_To do_
Omit the pictures, please, and give each record below again exactly.

_Records_
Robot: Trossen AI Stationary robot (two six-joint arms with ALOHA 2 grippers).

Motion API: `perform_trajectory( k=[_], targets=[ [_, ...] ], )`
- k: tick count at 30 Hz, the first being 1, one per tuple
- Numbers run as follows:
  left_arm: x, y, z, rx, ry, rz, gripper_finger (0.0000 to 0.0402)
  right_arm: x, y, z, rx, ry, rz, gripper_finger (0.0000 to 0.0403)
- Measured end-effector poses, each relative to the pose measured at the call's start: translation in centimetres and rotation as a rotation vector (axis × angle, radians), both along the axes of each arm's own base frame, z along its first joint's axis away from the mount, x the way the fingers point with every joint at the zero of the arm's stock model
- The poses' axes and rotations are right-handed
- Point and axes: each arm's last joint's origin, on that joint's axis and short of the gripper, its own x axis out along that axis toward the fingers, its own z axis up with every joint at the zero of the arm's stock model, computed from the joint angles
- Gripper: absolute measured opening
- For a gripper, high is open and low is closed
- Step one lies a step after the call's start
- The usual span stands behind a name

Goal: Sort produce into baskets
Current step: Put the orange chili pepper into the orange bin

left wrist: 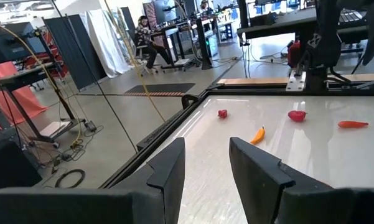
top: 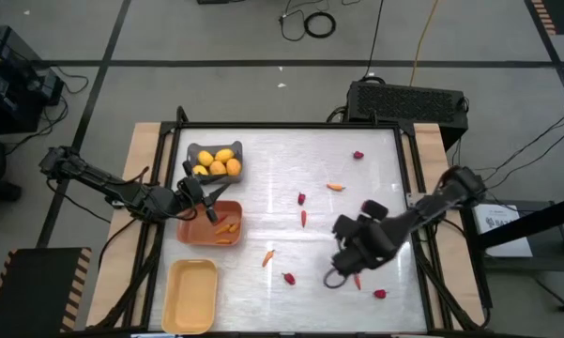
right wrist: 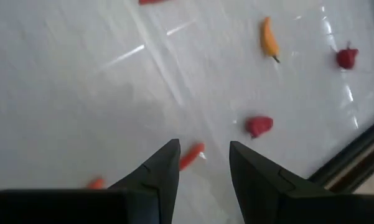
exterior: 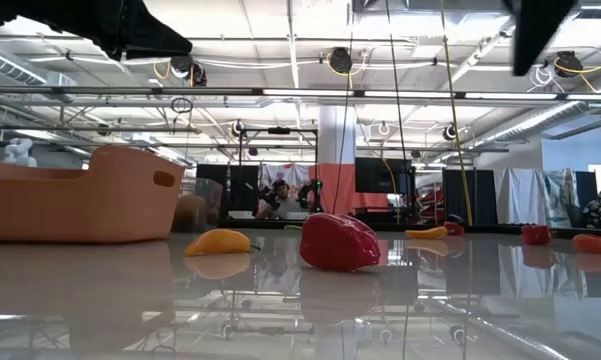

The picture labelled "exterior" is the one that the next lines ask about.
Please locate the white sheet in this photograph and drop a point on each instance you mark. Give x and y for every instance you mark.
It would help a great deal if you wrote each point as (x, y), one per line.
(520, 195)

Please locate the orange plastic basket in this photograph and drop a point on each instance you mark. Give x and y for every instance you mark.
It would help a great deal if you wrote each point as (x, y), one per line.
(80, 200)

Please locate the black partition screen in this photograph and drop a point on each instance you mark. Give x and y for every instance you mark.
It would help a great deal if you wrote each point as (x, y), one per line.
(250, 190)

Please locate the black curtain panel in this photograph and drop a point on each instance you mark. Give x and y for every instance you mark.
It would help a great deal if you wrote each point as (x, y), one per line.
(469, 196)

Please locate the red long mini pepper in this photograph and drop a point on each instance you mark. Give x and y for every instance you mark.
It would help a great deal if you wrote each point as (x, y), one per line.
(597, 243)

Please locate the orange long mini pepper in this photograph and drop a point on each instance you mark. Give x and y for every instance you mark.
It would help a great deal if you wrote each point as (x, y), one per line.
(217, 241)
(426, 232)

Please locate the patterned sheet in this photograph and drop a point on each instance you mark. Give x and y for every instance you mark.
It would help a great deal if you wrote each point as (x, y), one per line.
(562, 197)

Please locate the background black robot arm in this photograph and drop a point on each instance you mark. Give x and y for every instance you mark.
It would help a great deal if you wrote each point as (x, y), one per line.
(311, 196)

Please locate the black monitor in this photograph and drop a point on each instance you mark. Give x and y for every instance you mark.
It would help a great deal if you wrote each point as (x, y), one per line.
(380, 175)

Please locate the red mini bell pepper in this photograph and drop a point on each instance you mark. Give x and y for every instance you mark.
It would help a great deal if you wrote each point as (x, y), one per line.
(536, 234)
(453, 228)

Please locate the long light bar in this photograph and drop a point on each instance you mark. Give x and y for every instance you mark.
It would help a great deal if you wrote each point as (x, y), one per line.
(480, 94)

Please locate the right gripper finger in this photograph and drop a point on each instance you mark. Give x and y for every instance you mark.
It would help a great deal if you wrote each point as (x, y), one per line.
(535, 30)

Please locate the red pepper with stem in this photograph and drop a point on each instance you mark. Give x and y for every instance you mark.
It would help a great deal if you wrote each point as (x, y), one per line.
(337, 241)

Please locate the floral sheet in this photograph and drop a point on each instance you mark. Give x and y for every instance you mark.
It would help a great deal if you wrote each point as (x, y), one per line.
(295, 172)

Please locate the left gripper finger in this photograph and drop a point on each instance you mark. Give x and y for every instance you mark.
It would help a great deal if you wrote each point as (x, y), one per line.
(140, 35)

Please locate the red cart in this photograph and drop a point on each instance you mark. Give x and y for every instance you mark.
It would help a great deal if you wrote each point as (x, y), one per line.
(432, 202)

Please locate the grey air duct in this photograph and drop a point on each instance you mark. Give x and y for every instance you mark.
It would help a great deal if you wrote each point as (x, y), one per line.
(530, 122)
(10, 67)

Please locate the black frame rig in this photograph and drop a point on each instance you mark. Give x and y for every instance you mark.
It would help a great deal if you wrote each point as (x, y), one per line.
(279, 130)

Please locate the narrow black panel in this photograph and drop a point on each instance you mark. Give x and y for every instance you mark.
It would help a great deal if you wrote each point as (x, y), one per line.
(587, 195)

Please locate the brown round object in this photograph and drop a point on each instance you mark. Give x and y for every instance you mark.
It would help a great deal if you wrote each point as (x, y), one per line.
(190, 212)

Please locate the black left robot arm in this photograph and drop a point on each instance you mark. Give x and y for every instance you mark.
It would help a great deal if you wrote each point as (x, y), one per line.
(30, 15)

_Answer to the exercise_
Robot: Trossen AI Stationary robot (two six-joint arms with ALOHA 2 grippers).

Motion API: `perform_trajectory( k=[_], targets=[ [_, ...] ], )`
- k: tick count at 30 Hz, the first being 1, one per tuple
- Numbers run as follows:
  left_arm: x, y, z, rx, ry, rz, gripper_finger (0.0000 to 0.0402)
  right_arm: x, y, z, rx, ry, rz, gripper_finger (0.0000 to 0.0403)
- Measured end-effector poses, each relative to the pose measured at the call's start: translation in centimetres and rotation as a rotation vector (axis × angle, radians), both along the axes of each arm's own base frame, z along its first joint's axis away from the mount, x the way the fingers point with every joint at the zero of the arm's stock model
- The poses' axes and rotations are right-handed
- Point and axes: each arm's last joint's origin, on that joint's axis and short of the gripper, its own x axis out along that axis toward the fingers, its own z axis up with every joint at the zero of the arm's stock model, computed from the joint angles
- Gripper: absolute measured opening
- For a gripper, high is open and low is closed
- Step one lies a step after the call's start
- The usual span stands behind a name

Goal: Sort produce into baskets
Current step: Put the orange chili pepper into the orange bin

left wrist: 
top: 
right wrist: 
exterior: 

The picture labelled "exterior" is the one that the next lines ask about.
Please locate the white sheet in this photograph and drop a point on each instance you mark. Give x and y for every instance you mark.
It would help a great deal if you wrote each point as (x, y), one per line.
(520, 195)

Please locate the orange plastic basket in this photograph and drop a point on each instance you mark. Give x and y for every instance you mark.
It would help a great deal if you wrote each point as (x, y), one per line.
(80, 200)

Please locate the black partition screen in this photograph and drop a point on each instance you mark. Give x and y for every instance you mark.
It would help a great deal if you wrote each point as (x, y), one per line.
(250, 190)

Please locate the black curtain panel in this photograph and drop a point on each instance you mark. Give x and y for every instance you mark.
It would help a great deal if you wrote each point as (x, y), one per line.
(469, 196)

Please locate the red long mini pepper in this photograph and drop a point on each instance you mark. Give x and y for every instance you mark.
It would help a great deal if you wrote each point as (x, y), one per line.
(597, 243)

Please locate the orange long mini pepper in this photograph and drop a point on each instance you mark. Give x and y for every instance you mark.
It would help a great deal if you wrote each point as (x, y), one per line.
(217, 241)
(426, 232)

Please locate the patterned sheet in this photograph and drop a point on each instance you mark. Give x and y for every instance you mark.
It would help a great deal if you wrote each point as (x, y), one per line.
(562, 197)

Please locate the background black robot arm in this photograph and drop a point on each instance you mark. Give x and y for every instance you mark.
It would help a great deal if you wrote each point as (x, y), one per line.
(311, 196)

Please locate the black monitor in this photograph and drop a point on each instance you mark. Give x and y for every instance you mark.
It would help a great deal if you wrote each point as (x, y), one per line.
(380, 175)

Please locate the red mini bell pepper in this photograph and drop a point on each instance you mark. Give x and y for every instance you mark.
It would help a great deal if you wrote each point as (x, y), one per line.
(536, 234)
(453, 228)

Please locate the long light bar in this photograph and drop a point on each instance you mark. Give x and y for every instance you mark.
It would help a great deal if you wrote each point as (x, y), one per line.
(480, 94)

Please locate the right gripper finger in this photograph and drop a point on each instance you mark. Give x and y for every instance you mark.
It would help a great deal if you wrote each point as (x, y), one per line.
(535, 30)

Please locate the red pepper with stem in this photograph and drop a point on each instance you mark. Give x and y for every instance you mark.
It would help a great deal if you wrote each point as (x, y), one per line.
(337, 241)

Please locate the floral sheet in this photograph and drop a point on each instance you mark. Give x and y for every instance you mark.
It would help a great deal if you wrote each point as (x, y), one per line.
(295, 172)

Please locate the left gripper finger in this photograph and drop a point on each instance you mark. Give x and y for every instance you mark.
It would help a great deal if you wrote each point as (x, y), one per line.
(140, 35)

Please locate the red cart in this photograph and drop a point on each instance you mark. Give x and y for every instance you mark.
It would help a great deal if you wrote each point as (x, y), one per line.
(432, 202)

Please locate the grey air duct in this photograph and drop a point on each instance you mark. Give x and y for every instance you mark.
It would help a great deal if you wrote each point as (x, y), one per line.
(530, 122)
(10, 67)

Please locate the black frame rig in this photograph and drop a point on each instance you mark. Give x and y for every instance you mark.
It would help a great deal if you wrote each point as (x, y), one per line.
(279, 130)

Please locate the narrow black panel in this photograph and drop a point on each instance you mark. Give x and y for every instance you mark.
It would help a great deal if you wrote each point as (x, y), one per line.
(587, 195)

Please locate the brown round object in this photograph and drop a point on each instance you mark. Give x and y for every instance you mark.
It would help a great deal if you wrote each point as (x, y), one per line.
(190, 212)

Please locate the black left robot arm in this photograph and drop a point on each instance you mark. Give x and y for every instance you mark.
It would help a great deal if you wrote each point as (x, y), one per line.
(30, 15)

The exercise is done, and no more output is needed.